* Task description *
What you write must match, character for character, the lines from the one with "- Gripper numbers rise" down to the one with "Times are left" in the listing below, minus its pictures.
------
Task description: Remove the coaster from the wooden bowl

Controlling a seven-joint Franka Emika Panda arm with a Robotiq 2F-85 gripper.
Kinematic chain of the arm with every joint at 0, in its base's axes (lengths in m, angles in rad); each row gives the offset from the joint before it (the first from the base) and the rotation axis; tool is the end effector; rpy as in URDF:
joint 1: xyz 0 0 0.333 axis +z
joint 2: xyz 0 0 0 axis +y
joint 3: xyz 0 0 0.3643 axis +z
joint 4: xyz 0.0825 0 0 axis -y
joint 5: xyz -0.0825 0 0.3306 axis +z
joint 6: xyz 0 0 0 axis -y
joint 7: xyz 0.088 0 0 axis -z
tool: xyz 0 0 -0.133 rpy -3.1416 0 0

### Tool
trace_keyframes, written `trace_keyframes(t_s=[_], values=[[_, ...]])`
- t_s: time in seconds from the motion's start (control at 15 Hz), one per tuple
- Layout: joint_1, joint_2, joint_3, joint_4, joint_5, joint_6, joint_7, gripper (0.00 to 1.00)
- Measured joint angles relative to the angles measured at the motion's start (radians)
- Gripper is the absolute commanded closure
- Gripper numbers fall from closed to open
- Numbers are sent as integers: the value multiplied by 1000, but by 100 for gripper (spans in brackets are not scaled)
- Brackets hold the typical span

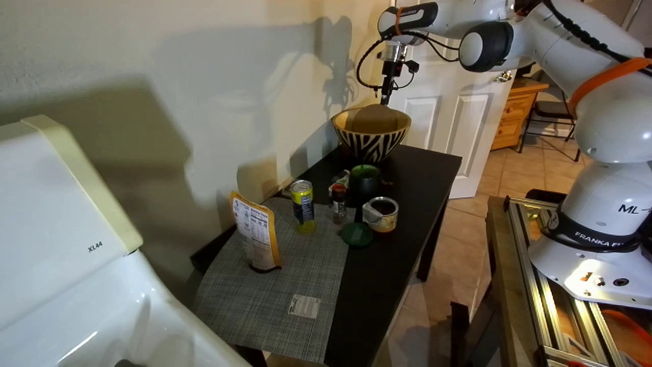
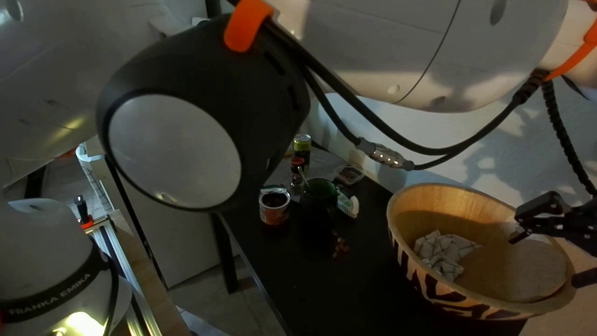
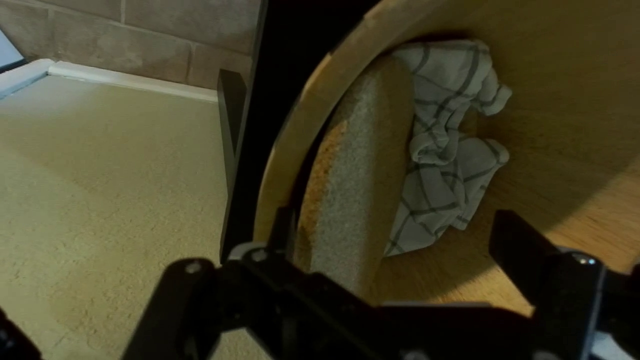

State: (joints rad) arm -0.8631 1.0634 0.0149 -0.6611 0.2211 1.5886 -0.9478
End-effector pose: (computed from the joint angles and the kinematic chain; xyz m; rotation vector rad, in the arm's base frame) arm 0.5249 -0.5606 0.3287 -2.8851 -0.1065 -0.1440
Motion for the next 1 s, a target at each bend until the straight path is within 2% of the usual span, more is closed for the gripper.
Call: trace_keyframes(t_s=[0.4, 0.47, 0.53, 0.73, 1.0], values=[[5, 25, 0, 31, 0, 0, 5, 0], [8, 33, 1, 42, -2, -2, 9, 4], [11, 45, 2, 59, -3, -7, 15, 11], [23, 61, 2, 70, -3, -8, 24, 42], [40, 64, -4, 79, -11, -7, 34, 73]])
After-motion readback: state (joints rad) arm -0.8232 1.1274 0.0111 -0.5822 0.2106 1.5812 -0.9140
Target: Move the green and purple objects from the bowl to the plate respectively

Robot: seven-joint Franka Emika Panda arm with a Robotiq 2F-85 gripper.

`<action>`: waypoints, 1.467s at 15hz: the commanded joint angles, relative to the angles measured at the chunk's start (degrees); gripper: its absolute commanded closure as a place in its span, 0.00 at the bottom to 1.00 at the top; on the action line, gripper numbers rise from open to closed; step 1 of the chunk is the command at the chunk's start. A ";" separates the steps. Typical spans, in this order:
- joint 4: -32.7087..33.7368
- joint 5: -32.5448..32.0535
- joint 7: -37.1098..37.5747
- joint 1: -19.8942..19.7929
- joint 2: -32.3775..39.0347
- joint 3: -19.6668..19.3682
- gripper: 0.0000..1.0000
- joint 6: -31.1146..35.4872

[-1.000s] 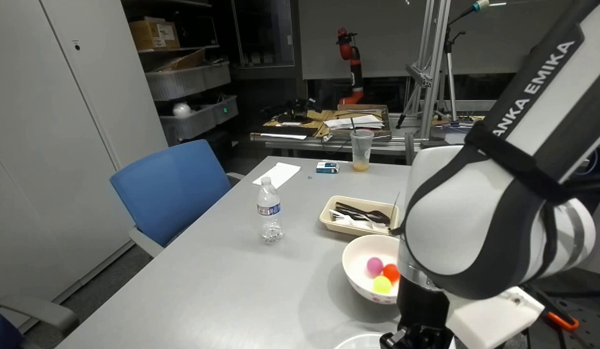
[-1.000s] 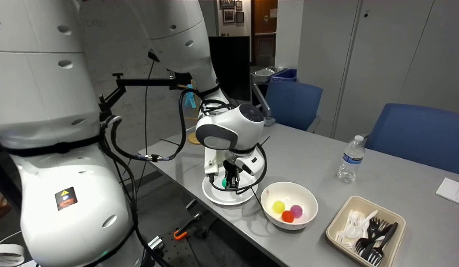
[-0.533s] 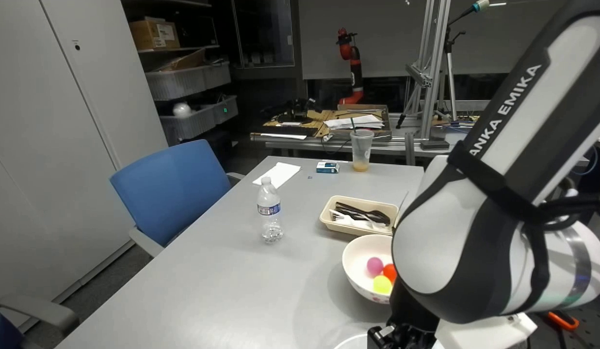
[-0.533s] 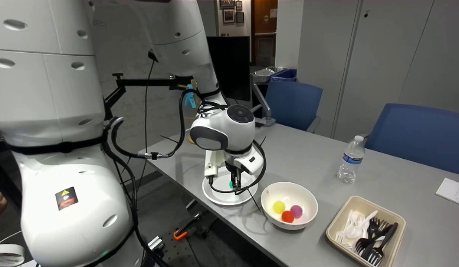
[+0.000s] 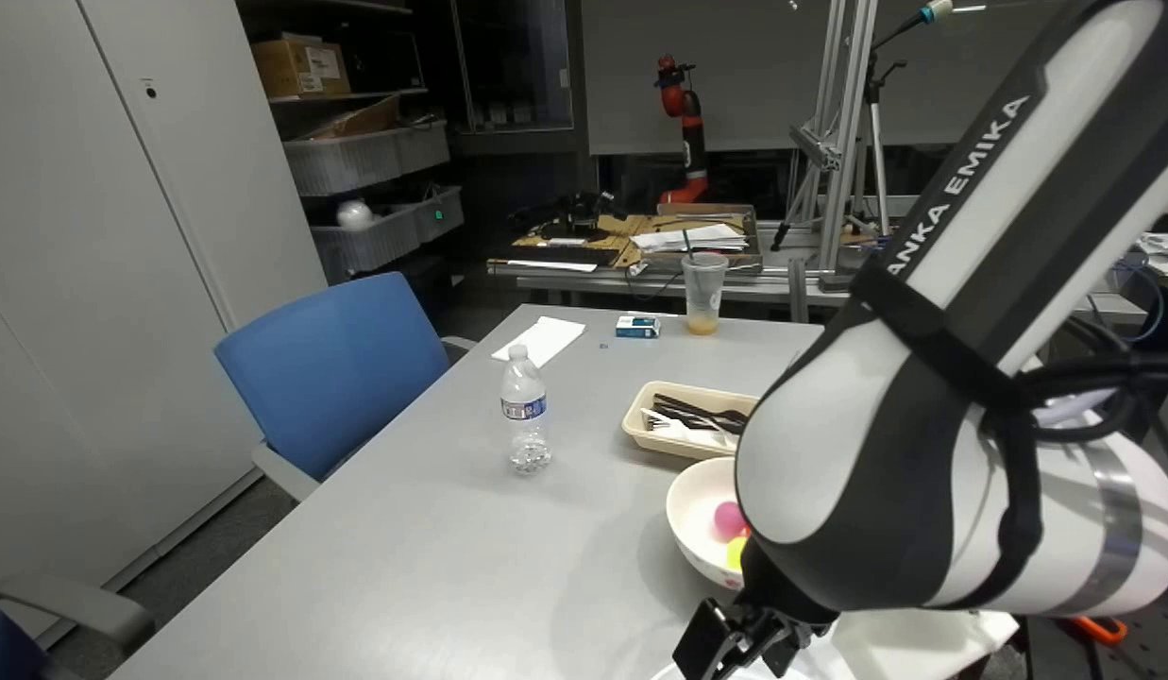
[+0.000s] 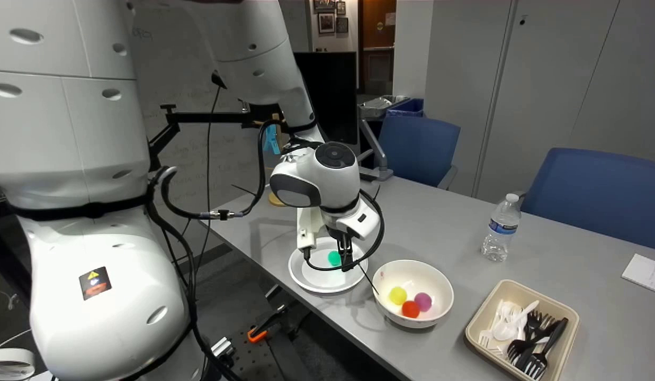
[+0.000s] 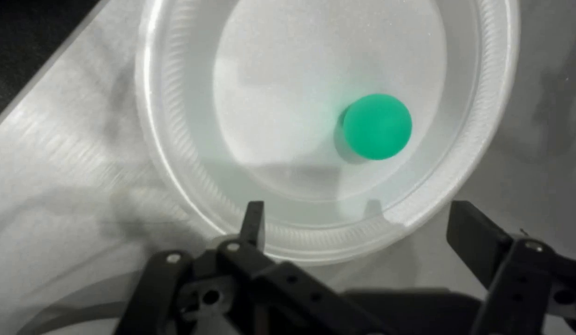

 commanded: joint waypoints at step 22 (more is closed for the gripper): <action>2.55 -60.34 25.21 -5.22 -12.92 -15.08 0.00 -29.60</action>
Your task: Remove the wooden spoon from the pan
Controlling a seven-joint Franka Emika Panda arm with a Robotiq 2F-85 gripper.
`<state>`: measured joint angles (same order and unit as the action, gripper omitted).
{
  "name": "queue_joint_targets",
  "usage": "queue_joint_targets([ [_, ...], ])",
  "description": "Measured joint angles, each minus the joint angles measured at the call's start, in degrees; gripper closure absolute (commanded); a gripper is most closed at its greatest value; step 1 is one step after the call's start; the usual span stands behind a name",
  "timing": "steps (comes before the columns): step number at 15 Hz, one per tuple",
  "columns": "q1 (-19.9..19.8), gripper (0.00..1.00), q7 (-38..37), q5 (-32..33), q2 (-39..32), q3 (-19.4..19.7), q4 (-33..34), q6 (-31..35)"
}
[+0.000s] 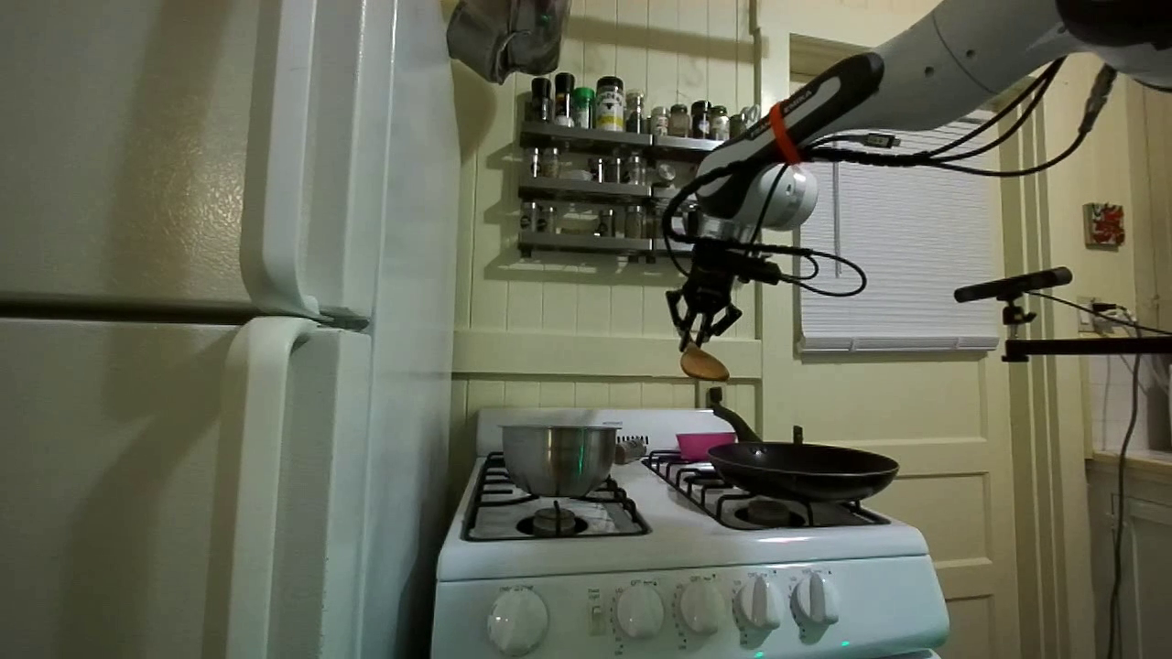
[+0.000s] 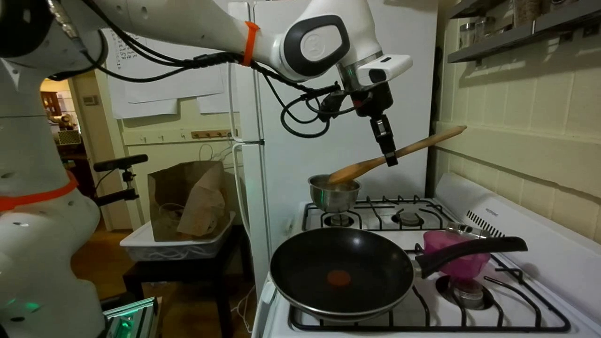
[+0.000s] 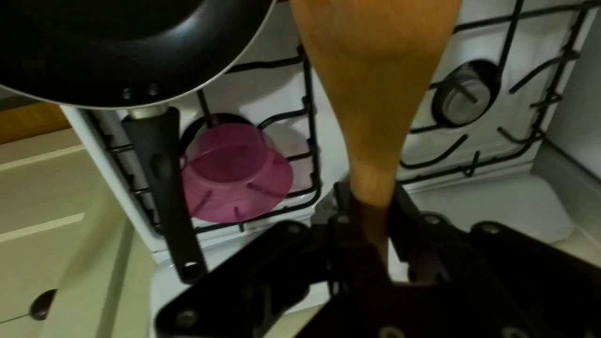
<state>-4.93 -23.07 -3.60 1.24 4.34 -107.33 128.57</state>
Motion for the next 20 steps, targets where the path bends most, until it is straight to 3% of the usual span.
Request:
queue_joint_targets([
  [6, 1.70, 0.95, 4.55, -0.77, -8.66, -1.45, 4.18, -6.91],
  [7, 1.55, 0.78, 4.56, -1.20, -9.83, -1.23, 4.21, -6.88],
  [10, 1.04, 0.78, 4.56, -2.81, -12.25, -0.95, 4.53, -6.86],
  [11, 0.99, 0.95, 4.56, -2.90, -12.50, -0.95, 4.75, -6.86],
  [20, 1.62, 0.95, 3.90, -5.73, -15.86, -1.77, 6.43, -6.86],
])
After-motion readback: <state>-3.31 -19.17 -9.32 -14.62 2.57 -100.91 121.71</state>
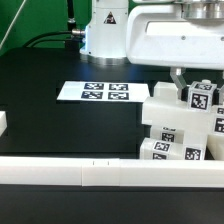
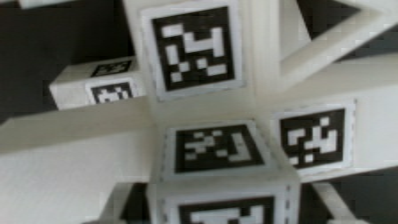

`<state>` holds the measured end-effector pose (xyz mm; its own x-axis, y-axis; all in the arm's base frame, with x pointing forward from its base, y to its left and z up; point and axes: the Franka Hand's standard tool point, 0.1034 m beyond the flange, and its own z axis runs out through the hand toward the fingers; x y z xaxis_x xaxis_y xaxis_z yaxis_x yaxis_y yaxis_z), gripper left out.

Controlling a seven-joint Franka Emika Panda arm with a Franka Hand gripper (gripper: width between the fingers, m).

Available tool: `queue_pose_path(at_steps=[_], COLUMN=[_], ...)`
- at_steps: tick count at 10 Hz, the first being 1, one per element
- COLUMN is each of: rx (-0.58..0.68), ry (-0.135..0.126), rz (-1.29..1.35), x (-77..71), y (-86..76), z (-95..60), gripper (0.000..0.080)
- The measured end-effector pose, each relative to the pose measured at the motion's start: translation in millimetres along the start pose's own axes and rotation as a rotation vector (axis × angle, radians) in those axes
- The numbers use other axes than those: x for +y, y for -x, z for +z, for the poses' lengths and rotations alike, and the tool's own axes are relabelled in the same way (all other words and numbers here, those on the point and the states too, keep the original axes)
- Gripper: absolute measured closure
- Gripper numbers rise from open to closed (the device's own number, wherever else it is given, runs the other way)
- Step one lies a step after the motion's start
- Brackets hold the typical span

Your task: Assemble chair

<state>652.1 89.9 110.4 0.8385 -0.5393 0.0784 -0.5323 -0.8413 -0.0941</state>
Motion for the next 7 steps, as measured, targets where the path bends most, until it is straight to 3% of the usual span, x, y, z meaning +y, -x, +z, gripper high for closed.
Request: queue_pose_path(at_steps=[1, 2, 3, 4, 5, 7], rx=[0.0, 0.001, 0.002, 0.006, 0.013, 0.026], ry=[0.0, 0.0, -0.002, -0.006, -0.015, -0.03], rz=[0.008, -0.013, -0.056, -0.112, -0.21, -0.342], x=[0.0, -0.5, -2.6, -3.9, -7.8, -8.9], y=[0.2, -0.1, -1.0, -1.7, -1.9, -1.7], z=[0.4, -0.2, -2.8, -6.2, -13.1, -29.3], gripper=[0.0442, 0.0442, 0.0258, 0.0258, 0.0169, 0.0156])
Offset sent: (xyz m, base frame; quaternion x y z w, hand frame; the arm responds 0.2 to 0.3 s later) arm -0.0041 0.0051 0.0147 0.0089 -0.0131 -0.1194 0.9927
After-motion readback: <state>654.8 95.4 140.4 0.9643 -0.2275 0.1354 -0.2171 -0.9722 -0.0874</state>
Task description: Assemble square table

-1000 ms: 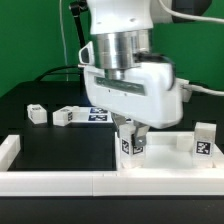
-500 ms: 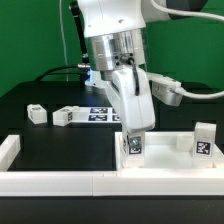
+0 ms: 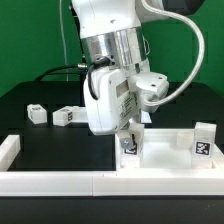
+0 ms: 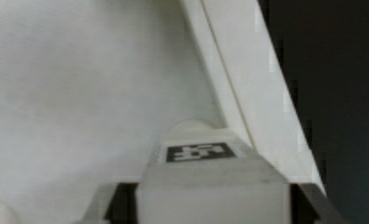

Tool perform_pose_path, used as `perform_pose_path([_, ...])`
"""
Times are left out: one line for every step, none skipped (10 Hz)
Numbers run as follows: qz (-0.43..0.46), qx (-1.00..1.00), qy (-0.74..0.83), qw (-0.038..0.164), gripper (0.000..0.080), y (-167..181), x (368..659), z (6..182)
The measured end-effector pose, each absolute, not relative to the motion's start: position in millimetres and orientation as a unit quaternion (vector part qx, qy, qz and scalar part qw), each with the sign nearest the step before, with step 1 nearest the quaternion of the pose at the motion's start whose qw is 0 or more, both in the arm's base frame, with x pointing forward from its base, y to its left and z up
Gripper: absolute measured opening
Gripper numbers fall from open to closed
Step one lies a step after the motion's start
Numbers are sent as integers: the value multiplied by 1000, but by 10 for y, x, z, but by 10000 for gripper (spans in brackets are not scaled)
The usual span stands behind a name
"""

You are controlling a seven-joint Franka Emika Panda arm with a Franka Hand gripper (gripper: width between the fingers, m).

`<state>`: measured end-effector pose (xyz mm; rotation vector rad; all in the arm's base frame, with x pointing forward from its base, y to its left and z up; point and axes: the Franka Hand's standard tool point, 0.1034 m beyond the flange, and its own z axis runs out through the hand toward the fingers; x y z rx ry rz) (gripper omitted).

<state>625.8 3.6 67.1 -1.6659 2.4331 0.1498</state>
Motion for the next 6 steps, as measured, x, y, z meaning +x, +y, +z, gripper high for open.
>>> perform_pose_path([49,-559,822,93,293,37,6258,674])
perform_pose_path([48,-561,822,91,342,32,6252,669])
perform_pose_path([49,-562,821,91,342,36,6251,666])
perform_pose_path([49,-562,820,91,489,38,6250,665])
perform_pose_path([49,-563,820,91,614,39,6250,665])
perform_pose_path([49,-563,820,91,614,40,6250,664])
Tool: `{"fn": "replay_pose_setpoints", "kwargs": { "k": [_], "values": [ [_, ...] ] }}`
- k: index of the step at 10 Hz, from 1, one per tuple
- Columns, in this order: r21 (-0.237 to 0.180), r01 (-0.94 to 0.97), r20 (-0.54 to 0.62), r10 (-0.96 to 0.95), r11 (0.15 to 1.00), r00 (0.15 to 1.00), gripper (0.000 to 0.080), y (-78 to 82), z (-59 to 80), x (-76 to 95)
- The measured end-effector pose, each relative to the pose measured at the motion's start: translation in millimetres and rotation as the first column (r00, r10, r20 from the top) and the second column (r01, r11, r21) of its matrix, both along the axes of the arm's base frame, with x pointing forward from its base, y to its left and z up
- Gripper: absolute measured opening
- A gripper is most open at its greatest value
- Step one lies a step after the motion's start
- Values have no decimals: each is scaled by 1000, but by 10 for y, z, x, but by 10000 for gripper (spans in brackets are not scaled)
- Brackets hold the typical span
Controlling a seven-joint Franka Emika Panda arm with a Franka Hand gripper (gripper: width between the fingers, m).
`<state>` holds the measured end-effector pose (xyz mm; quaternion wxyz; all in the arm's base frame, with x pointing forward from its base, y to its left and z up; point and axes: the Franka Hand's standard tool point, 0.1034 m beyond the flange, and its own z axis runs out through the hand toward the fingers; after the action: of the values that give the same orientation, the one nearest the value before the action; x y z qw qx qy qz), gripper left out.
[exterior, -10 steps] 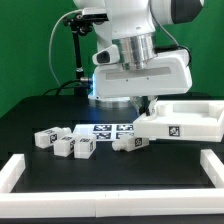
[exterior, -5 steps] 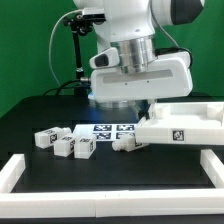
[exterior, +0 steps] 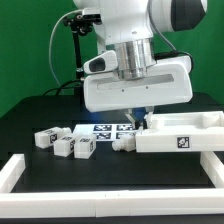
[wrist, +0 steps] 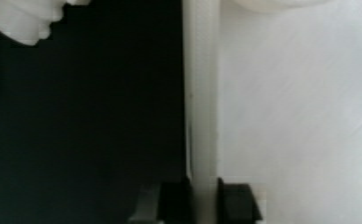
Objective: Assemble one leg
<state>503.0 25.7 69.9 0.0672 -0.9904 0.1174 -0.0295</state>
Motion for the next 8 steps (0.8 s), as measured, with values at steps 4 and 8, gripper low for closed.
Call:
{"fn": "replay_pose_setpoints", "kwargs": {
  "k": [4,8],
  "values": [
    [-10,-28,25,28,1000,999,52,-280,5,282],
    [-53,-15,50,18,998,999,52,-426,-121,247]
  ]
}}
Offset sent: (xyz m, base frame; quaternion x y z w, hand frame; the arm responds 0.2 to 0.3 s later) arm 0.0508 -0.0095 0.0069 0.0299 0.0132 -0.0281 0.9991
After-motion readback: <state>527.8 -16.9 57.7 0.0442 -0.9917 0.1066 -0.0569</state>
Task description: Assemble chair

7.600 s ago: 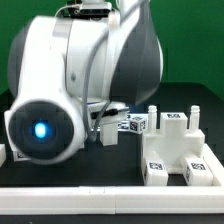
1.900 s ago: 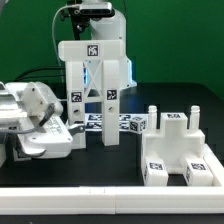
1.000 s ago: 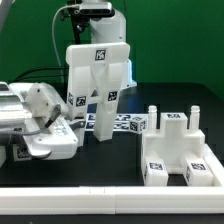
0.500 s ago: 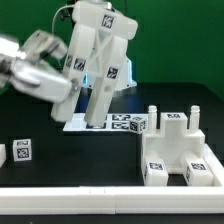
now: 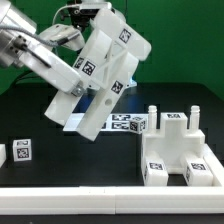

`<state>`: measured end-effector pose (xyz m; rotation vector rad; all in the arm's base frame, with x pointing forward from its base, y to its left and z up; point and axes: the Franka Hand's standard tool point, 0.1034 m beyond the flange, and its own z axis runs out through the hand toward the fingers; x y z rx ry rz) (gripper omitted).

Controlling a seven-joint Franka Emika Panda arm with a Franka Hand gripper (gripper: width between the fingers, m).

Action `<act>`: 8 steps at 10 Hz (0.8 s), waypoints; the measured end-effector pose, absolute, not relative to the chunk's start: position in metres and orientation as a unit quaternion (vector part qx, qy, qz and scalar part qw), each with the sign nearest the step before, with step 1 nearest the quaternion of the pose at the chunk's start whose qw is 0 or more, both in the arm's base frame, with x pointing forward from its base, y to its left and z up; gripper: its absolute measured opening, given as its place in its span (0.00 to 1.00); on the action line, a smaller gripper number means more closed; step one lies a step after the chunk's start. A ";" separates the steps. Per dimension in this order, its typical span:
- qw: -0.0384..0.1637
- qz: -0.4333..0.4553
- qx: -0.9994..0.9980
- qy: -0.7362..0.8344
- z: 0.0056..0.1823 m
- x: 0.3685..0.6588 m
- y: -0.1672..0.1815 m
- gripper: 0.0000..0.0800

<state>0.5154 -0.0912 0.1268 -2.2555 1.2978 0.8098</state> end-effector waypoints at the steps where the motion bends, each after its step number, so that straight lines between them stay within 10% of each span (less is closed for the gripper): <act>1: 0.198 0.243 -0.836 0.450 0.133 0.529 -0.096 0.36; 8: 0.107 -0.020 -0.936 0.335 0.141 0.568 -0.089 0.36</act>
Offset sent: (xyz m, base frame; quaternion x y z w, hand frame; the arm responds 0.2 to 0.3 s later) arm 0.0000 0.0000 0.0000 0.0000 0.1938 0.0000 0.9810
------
* Task response *
- Gripper numbers rise from open to closed (the device's own number, wherever else it is given, runs the other way)
- Step one lies a step after the motion's start
- Brackets hold the typical span

Your task: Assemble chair

<state>652.1 89.9 110.4 0.8385 -0.5393 0.0784 -0.5323 -0.8413 -0.0941</state>
Motion for the next 7 steps, as measured, targets where the path bends most, until it is straight to 3% of the usual span, x, y, z meaning +y, -x, +z, gripper high for closed.
Request: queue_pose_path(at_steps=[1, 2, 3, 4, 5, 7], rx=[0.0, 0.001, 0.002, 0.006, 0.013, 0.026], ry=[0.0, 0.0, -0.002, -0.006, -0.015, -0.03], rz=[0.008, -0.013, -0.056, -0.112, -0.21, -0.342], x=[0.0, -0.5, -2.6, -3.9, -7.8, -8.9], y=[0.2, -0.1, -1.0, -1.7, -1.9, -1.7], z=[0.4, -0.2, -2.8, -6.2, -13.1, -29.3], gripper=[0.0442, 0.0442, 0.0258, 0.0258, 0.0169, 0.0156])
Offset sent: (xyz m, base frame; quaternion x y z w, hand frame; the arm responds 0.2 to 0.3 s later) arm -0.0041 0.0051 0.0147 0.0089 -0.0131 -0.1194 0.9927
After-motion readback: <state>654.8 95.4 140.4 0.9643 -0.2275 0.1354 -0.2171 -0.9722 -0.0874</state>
Task description: Assemble square table

-1000 ms: 
-500 ms: 
+0 ms: 
+0 ms: 

Tool perform_pose_path, used as `perform_pose_path([_, ...])`
"""
Times are left out: one line for every step, none skipped (10 Hz)

Nothing else is required for this exercise.